I don't normally do this sort of thing, because I think it comes across as a bit aggressive and I like that everyone can express their opinions without being talked down to... but HoneyBadgerDC I think you should read Corry El's comments below, as making assumptions around dogs based on their breed (or perceived breed) can be both damaging to the dog and to your health.

I've had wonderful, totally family orientated German Shepard's and Rottweilers that i would and did trust around my little jack russels, kids, and chickens. I've seen many beautiful 'pit bulls' (I have a bull cross of some mixed unknown heritage at the moment) who only have love in their hearts, for all dogs and all people.

On the flipside I've seen terrible dogs of all breeds. As I am sure we all have.

Dogs can be wild and unpredictable, but the only thing I know for sure is that all these dogs behaviors were a product of environmental and owner factors, and not breed specific traits. I think understanding and spreading this message is really important to break the breed stereotyping that goes on and only serves to harm the animals in the long run.


Quote:
Originally Posted by Corry El View Post
70lbs is above the 'desirable range' in the UKC breed standard for American Pit Bull Terrier: 35-60 male, 30-50 female. Although dogs under the broad umbrella appearance category 'pit bull', the great majority of them mixed breed, could be that big, or bigger or smaller.
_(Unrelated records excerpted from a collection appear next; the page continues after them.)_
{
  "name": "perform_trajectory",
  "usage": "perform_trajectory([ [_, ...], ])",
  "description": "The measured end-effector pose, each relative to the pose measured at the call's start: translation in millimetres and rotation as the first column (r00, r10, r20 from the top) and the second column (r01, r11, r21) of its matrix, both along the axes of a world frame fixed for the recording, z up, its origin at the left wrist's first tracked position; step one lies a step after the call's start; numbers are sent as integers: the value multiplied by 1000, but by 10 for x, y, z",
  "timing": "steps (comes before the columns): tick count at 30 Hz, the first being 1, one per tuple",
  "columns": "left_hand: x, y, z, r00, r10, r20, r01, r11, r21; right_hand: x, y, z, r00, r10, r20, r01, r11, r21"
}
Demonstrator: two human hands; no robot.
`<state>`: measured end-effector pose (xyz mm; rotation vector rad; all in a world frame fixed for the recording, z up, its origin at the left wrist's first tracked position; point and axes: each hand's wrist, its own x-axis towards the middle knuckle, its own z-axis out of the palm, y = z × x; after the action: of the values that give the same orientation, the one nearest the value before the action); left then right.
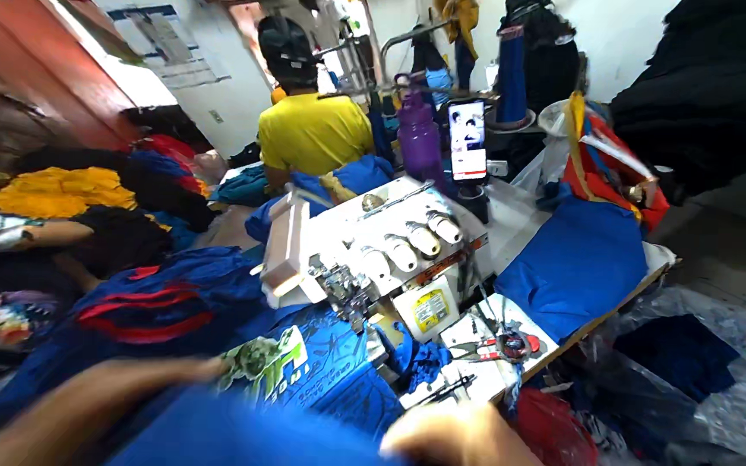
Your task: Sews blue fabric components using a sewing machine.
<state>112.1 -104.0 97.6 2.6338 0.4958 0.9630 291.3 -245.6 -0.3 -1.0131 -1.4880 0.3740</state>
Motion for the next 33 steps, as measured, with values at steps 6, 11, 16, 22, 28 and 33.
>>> perform_trajectory([
  [6,51,681,-1127,929,344,-141,-315,930,190,33,333,-731,985,-113,-129,-3,743,-670],
  [11,164,707,-1085,952,277,-130,-256,954,159,67,332,-759,981,-141,-136,22,769,-639],
  [16,427,642,-993,944,281,-173,-261,957,126,49,297,-827,972,-165,-169,39,818,-575],
  [22,579,674,-958,944,261,-204,-253,965,61,4,302,-895,972,-190,-136,113,891,-439],
  [28,403,655,-892,1000,-6,30,14,963,-268,-49,269,-888,977,-196,-84,160,934,-320],
  [33,169,492,-616,993,-46,107,92,872,-481,-184,112,-531,998,-49,-36,39,970,-240],
])
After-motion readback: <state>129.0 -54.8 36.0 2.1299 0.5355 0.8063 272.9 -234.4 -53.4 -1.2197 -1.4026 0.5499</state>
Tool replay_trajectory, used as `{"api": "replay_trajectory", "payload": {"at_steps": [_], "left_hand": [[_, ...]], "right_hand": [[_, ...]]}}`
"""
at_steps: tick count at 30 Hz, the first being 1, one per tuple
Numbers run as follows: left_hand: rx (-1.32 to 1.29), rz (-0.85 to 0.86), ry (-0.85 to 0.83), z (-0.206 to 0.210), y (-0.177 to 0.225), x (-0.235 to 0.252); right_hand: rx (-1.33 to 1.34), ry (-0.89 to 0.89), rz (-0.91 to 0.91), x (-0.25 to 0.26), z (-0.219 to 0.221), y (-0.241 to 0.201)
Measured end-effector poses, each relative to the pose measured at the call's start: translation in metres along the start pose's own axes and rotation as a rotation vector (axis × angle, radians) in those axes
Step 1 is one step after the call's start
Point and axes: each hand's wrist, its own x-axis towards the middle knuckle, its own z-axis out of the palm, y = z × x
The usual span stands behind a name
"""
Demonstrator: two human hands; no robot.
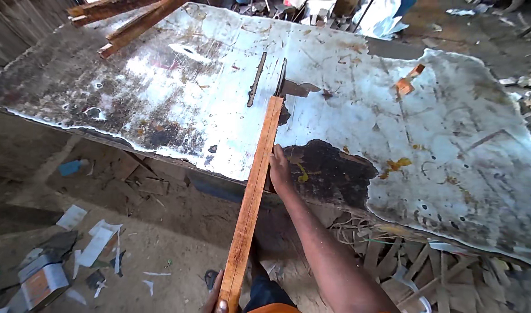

Some of the comments are amusing. A completely hypothetical scenario is constructed, where 'pit bull' is entirely superfluous. 'What if a pair of big and not friendly looking dogs with no human supervision are charging you?' would completely suffice. But then certain responses treat the entirely made up scenario as some fact 'pit bull fans' are in denial about.

There is no scientific evidence of a causal relationship between breed (even real breeds not broad appearance categories like 'pit bull') and dog aggression toward humans separate from owner factors. Human aggressive dogs are probably more common among lower socio-economic status dog owners, in part directly related to economic factors (a greater perceived need for dogs as defense against crime), but also cultural factors. It's likely big dogs 'charging' at you just want to say hello, play, see if you have treats for them, or just check you out. It's probably a bit less unlikely in a lower class area they want to hurt you or haven't decided yet. And 'pit bull' appearance dogs are still probably more popular among lower socio-econ owners (which is the reason a lot of people hate 'pit bulls': it's a allowable way to express class and sometimes racial prejudice against the perceived typical owners). Although the owner profile is changing rapidly (back to not correlating as much with socio-econ, it didn't used to decades ago).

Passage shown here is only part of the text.